Question

If a rectangular area is required to have a perimeter of `"100 m"`, what dimensions maximize the area?

Answer 1

To do this, you have to assume a perimeter of `"100 m"`, and utilize that information to generate the largest possible area.

This can algebraically be written as:

`bb(A = lxxh)`
(area as related to length and height)

`bb(P = 2xxl + 2xxh = 100)`
(perimeter as related to length and height)

When you solve for `l` in the perimeter equation, you should get:

`2l = 100 - 2h`

`color(green)(l = 50 - h)`

If you think about the factors that multiply to give you a perimeter of `100`, pick some easy ones, and you can have:

`2xx5 + 2xx45 = 100`
`2xx10 + 2xx40 = 100`
`2xx15 + 2xx35 = 100`
`2xx20 + 2xx30 = 100`
`2xx25 + 2xx25 = 100`

Notice how if `h = 45`, then `l = 50 - h = 5`, and so on. Just pick multiple values of the height `h`, and use the corresponding value of the length `l` to look at dimension combinations.

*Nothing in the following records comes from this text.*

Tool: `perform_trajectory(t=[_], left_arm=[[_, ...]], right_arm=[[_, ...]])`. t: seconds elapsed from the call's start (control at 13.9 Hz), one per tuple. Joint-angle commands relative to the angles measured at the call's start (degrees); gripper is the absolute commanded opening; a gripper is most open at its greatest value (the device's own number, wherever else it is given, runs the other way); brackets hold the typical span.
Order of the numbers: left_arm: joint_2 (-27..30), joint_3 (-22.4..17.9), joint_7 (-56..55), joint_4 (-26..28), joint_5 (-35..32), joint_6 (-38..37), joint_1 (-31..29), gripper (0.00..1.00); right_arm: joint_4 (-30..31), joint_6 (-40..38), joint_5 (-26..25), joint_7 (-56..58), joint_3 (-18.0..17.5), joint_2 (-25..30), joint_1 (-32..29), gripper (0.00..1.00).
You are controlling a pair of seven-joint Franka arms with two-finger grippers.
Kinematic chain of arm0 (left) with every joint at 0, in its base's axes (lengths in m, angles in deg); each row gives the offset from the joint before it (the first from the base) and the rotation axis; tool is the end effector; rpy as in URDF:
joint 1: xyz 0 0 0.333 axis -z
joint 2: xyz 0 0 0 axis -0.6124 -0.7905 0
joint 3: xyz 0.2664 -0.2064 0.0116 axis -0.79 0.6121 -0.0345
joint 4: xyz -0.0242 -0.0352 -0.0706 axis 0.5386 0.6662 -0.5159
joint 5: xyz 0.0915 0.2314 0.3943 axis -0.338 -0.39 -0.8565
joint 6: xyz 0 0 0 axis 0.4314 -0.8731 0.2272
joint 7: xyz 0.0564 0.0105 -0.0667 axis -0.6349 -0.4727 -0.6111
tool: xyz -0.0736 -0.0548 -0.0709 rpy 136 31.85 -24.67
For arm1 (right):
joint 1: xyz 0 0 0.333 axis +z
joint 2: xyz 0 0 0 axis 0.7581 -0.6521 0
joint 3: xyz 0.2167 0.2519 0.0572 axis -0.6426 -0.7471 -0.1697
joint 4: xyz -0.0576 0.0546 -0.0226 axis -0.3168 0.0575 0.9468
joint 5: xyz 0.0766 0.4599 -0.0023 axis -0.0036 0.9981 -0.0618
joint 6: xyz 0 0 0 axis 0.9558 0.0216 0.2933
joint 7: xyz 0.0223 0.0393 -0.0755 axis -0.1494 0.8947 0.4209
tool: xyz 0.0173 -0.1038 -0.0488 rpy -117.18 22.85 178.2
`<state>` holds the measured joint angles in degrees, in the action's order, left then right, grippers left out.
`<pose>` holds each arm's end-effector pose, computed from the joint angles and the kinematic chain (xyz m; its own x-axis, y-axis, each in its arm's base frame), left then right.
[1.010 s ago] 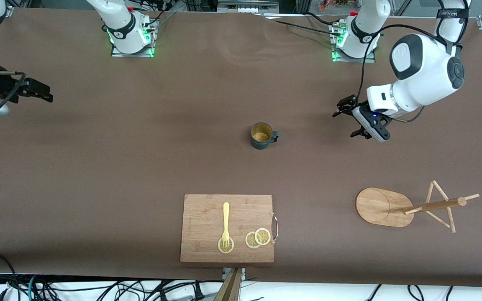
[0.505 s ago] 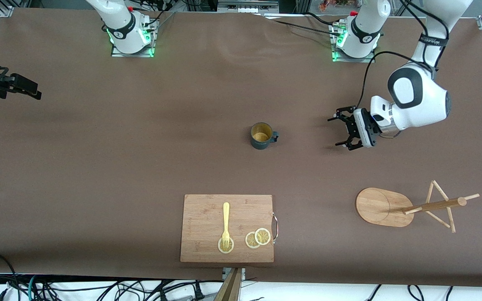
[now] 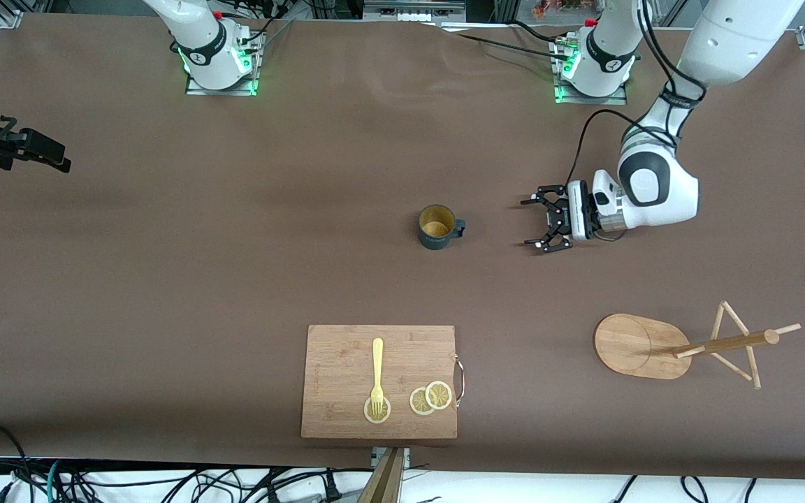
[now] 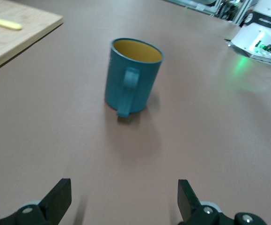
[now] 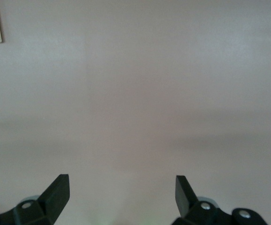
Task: Pass cup and hang on rack
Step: 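Close the left gripper on the teal mug's handle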
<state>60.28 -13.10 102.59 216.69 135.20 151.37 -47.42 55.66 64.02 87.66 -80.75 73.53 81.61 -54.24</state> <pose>0.5182 -0.1290 0.0832 0.2386 -0.5452 0.8036 -0.9696 -0.0876 0.2285 0.6190 -0.0516 0.5760 0.9978 -0.0306 -0.0583 -0.0298 -0.9995 0.0142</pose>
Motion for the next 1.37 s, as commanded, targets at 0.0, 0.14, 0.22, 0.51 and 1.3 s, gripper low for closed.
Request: perform_trajectory(t=[0.0,0.14,0.22,0.51,1.3], left_arm=[[-5.28,3.72,10.27,-2.48,6.42,-0.23,-2.03,1.0],[-7.93,4.87,12.49,-4.32,7.23,-2.16,-2.38,1.0],[-8.63,5.48,12.5,-5.29,7.23,-2.43,-2.56,1.0],[-12.14,8.03,14.52,-9.42,7.76,-2.43,-2.56,1.0],[-18.05,11.55,15.13,-12.86,13.21,-0.86,-0.19,1.0]], right_arm=[[-1.93,2.56,0.0,-0.48,0.44,-1.29,0.9,1.0],[-2.64,1.17,0.09,-0.13,0.26,-1.38,1.07,1.0],[-2.81,1.16,0.18,0.13,0.35,-1.9,0.98,1.0],[-3.25,-2.53,0.27,-0.13,0.26,-2.17,0.9,1.0],[-2.64,-5.34,0.36,0.13,0.09,-1.65,1.07,1.0]])
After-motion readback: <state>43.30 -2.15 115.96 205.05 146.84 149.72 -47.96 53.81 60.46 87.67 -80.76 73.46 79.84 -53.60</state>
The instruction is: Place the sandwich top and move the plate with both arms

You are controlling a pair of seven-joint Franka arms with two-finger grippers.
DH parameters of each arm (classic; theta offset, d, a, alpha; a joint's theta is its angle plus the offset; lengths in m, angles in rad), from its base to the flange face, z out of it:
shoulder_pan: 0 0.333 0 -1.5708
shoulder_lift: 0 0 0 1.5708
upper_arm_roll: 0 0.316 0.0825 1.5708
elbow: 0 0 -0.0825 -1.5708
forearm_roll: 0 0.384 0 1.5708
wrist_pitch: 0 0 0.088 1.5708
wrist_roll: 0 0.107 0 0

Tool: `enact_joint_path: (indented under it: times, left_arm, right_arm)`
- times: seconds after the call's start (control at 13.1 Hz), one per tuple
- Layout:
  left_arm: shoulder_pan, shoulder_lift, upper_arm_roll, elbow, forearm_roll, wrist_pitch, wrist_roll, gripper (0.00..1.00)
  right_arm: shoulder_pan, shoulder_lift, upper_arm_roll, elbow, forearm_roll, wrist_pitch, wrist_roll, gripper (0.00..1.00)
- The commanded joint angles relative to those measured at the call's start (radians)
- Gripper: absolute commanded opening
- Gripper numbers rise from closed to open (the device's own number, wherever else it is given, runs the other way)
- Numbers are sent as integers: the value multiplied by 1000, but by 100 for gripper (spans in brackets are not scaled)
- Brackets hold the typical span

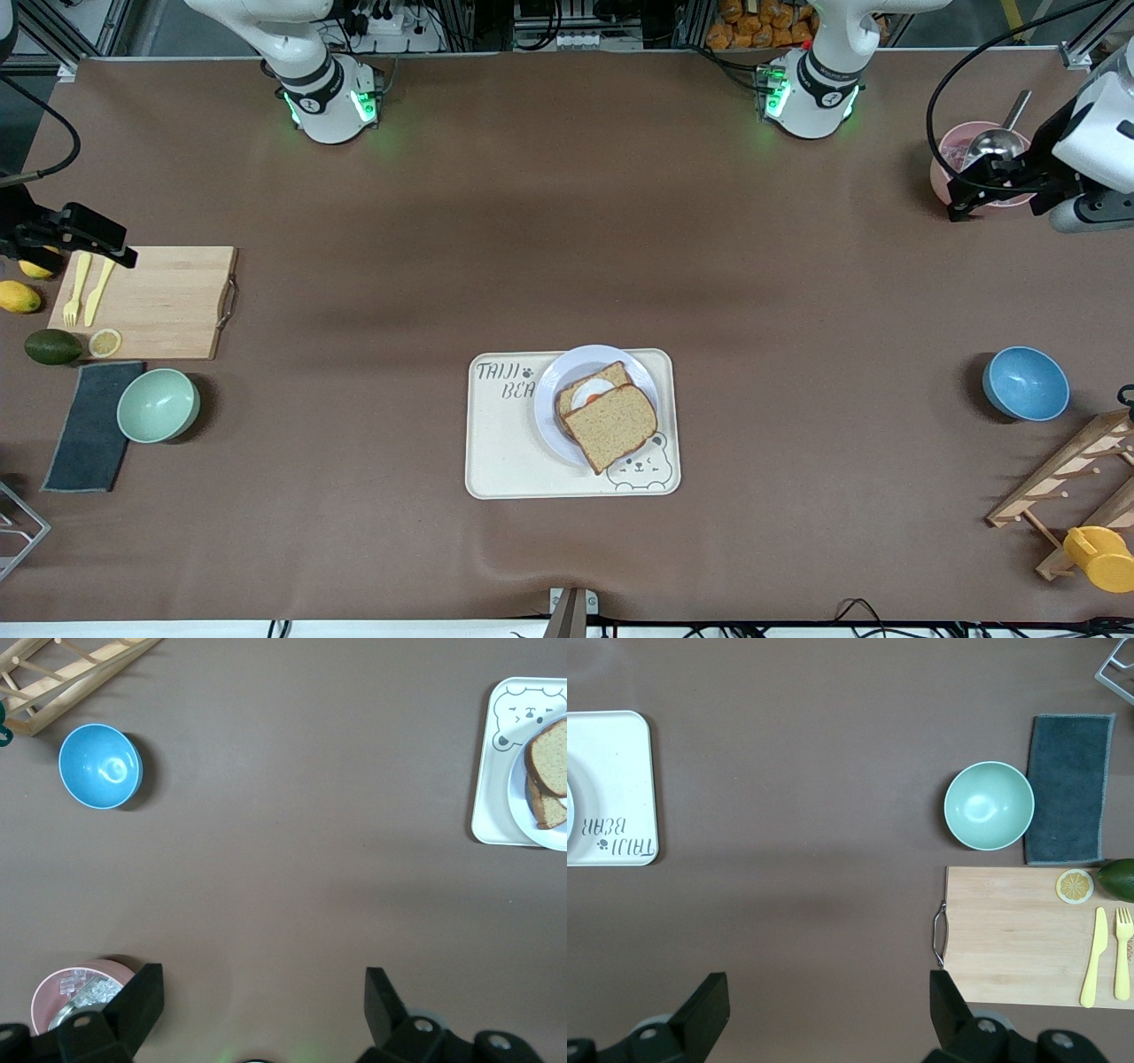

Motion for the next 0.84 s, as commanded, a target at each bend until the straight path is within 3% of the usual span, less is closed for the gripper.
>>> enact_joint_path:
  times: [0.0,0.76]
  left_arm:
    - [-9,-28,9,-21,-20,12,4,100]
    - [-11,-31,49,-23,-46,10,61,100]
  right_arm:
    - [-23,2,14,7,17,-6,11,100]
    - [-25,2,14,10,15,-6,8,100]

And if you then use these lengths and heights to calculate the area you'd get:

`5xx45 = 225`
`10xx40 = 400`
`15xx35 = 525`
`20xx30 = 600`
`25xx25 = color(blue)(625)`

If you go any further, you would see that the length/height combinations have been exhausted and you would only have other symmetrical combinations (e.g. `5xx45` vs. `45xx5`).

This means the largest rectangular field in area has dimensions of `color(blue)("25 m")` `xx` `color(blue)("25 m")`.